Calendars Aren't Just Plain Data
I've spent the past three months working on-and-off on a Rust implementation of RFC 5545 and its various cousins called calico
, after finding that the existing crates were variously either incomplete or extremely stringly-typed. Having now largely finished with the parser implementation, I thought it would be useful to stop and write down some of my thoughts.
Briefly: iCalendar
An iCalendar (.ics
) file is really just a list of nested records. The grammar isn't recursive, and instead defines a fixed hierarchy of record types roughly as follows:
- An
.ics
file contains zero or more calendar records. - Each calendar record is a component with some properties and one or more subcomponents.
- A component is a record belonging to a calendar which may contain some properties and zero or more subcomponents.
- A property is a record containing three elements:
- A name.
- Some optional property parameters.
- A value.
- A property parameter is a key-value pair.

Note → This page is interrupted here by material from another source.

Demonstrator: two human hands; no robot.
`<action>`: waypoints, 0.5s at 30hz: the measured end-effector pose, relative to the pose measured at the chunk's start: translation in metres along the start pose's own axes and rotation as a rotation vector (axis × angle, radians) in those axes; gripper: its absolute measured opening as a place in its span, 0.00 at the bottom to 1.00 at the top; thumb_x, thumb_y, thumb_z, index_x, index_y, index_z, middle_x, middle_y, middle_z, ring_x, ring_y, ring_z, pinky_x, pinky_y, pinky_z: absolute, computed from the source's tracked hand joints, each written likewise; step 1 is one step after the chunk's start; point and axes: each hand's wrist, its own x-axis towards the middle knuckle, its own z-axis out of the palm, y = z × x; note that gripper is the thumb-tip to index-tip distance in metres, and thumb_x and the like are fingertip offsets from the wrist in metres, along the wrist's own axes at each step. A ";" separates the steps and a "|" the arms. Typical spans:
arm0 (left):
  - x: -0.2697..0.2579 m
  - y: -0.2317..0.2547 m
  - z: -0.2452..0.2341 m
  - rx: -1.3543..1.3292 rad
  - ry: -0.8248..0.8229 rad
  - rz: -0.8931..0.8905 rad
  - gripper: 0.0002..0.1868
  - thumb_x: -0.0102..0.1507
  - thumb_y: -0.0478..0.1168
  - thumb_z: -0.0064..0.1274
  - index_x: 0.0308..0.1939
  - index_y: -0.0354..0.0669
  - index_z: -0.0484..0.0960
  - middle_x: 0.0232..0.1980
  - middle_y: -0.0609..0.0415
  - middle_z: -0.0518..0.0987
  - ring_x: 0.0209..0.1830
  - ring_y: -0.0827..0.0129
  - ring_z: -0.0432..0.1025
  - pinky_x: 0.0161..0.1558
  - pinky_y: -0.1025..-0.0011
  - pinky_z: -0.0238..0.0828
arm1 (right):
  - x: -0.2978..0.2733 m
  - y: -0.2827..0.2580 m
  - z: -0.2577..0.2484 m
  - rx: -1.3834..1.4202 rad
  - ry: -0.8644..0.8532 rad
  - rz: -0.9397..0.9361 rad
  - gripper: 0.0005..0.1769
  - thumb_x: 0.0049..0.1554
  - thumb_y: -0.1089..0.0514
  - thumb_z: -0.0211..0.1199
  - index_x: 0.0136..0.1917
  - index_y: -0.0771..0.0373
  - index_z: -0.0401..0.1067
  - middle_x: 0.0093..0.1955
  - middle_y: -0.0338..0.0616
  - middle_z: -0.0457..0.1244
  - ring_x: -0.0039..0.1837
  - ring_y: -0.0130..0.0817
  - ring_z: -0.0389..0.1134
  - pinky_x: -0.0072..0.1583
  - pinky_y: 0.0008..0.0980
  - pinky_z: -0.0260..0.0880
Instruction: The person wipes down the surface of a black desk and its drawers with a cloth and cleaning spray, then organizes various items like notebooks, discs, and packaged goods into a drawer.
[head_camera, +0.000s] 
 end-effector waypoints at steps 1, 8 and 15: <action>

What makes the standard difficult to implement is the fairly complex relationship between various elements of this hierarchy, based on information that may be statically or dynamically known.1 For example, the permissible parameters and value of a property depend on its name, and the value may also then depend on the particular arrangement of parameters. Similarly, the permissible properties and subcomponents of a component depend on its type and the presence or absence of other properties and subcomponents.
"Plain" Data
The majority of the data stored in a calendar is exactly what you would expect: simple declarations for events, TODOs, timezones, and so on. This is the raw, plain data, and is exactly the kind of thing that you could build a nice DSL for. Frankly, given that we're just concerned with records, the poor man's DSL could just be JSON or YAML.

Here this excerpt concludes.